Data items:
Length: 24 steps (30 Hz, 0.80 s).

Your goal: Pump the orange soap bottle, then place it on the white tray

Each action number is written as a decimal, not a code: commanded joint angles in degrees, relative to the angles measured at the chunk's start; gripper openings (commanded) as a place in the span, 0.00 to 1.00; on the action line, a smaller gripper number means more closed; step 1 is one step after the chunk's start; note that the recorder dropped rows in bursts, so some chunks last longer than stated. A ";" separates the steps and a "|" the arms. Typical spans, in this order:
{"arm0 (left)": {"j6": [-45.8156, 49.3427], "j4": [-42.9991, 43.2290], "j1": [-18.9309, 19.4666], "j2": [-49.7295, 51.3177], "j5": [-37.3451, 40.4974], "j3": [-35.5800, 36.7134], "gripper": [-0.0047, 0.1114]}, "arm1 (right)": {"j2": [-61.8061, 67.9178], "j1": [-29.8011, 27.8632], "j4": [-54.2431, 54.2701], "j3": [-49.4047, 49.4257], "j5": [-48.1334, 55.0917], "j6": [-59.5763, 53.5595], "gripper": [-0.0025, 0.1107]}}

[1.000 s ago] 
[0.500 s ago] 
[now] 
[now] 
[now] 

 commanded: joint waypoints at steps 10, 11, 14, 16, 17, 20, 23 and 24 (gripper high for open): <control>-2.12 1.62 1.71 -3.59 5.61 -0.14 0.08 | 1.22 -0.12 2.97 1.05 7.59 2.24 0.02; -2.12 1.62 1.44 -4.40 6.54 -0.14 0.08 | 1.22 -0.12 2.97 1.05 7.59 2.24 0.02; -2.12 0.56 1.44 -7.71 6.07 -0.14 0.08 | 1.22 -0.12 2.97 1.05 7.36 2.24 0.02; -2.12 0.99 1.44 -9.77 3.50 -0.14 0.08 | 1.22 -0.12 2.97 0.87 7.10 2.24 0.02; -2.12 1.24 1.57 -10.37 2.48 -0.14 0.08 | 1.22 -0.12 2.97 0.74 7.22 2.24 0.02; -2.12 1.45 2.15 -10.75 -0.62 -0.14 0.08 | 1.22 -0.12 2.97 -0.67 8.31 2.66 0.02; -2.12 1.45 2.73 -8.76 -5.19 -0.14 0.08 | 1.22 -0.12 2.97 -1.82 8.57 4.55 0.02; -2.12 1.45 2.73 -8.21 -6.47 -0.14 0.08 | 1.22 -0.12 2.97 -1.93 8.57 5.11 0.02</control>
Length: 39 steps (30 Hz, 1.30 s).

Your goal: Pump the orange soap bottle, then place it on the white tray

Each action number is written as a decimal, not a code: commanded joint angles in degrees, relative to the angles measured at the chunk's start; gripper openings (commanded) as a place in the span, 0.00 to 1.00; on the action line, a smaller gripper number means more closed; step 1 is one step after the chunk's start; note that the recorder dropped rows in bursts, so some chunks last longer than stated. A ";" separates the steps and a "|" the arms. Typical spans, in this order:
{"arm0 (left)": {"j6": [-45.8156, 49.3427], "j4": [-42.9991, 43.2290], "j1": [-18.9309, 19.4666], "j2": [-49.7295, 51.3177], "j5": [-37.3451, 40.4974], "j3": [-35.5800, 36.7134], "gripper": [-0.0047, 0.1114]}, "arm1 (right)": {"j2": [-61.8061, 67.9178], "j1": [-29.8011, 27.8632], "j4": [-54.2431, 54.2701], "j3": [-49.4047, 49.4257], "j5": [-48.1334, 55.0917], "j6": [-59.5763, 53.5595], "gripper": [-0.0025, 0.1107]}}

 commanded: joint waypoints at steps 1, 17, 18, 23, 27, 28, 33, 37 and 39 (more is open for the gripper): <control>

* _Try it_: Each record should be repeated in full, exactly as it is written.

* _Your response_:
Length: 24 steps (30 Hz, 0.80 s).

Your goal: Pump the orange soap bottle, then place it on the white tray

Each action number is written as a decimal, not a code: commanded joint angles in degrees, relative to the angles measured at the chunk's start; gripper openings (commanded) as a place in the span, 0.00 to 1.00; on the action line, a smaller gripper number means more closed; step 1 is one step after the chunk's start; note that the recorder dropped rows in bursts, so some chunks last longer than stated. A ";" separates the steps and a "|" the arms. Typical spans, in this order:
{"arm0 (left)": {"j6": [-45.8156, 49.3427], "j4": [-42.9991, 43.2290], "j1": [-18.9309, 19.4666], "j2": [-49.7295, 51.3177], "j5": [-37.3451, 40.4974], "j3": [-35.5800, 36.7134], "gripper": [-0.0047, 0.1114]}, "arm1 (right)": {"j2": [-61.8061, 67.9178], "j1": [-29.8011, 27.8632], "j4": [-54.2431, 54.2701], "j3": [-49.4047, 49.4257], "j5": [-48.1334, 55.0917], "j6": [-59.5763, 53.5595], "gripper": [-0.0025, 0.1107]}}

[1.000 s ago] 
[0.500 s ago] 
[now] 
[now] 
[now] 

 commanded: joint waypoints at steps 10, 11, 14, 16, 17, 20, 23 and 24 (gripper high for open): <control>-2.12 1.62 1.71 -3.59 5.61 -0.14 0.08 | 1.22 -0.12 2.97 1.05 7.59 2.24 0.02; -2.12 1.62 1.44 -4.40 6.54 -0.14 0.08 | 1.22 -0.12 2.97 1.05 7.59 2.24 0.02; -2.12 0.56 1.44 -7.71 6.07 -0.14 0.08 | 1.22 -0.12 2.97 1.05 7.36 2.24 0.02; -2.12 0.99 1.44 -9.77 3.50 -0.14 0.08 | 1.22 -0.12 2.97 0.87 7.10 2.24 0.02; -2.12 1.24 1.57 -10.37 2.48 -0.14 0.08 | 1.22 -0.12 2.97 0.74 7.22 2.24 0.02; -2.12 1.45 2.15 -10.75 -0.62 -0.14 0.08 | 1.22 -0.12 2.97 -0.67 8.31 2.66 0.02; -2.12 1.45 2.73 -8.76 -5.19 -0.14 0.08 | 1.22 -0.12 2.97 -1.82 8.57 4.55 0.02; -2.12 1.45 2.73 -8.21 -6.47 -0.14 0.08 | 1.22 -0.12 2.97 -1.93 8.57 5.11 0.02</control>
Length: 39 steps (30 Hz, 1.30 s).

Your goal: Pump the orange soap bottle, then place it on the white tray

Each action number is written as a decimal, not a code: commanded joint angles in degrees, relative to the angles measured at the chunk's start; gripper openings (commanded) as a place in the span, 0.00 to 1.00; on the action line, a smaller gripper number means more closed; step 1 is one step after the chunk's start; note that the recorder dropped rows in bursts, so some chunks last longer than stated. A ";" separates the steps and a "|" the arms. Typical spans, in this order:
{"arm0 (left)": {"j6": [-45.8156, 49.3427], "j4": [-42.9991, 43.2290], "j1": [-18.9309, 19.4666], "j2": [-49.7295, 51.3177], "j5": [-37.3451, 40.4974], "j3": [-35.5800, 36.7134], "gripper": [-0.0047, 0.1114]}, "arm1 (right)": {"j2": [-61.8061, 67.9178], "j1": [-29.8011, 27.8632], "j4": [-54.2431, 54.2701], "j3": [-49.4047, 49.4257], "j5": [-48.1334, 55.0917], "j6": [-59.5763, 53.5595], "gripper": [-0.0025, 0.1107]}}

 commanded: joint waypoints at steps 1, 17, 18, 23, 27, 28, 33, 37 and 39 (more is open for the gripper): <control>

With this, there is nothing more to the exercise.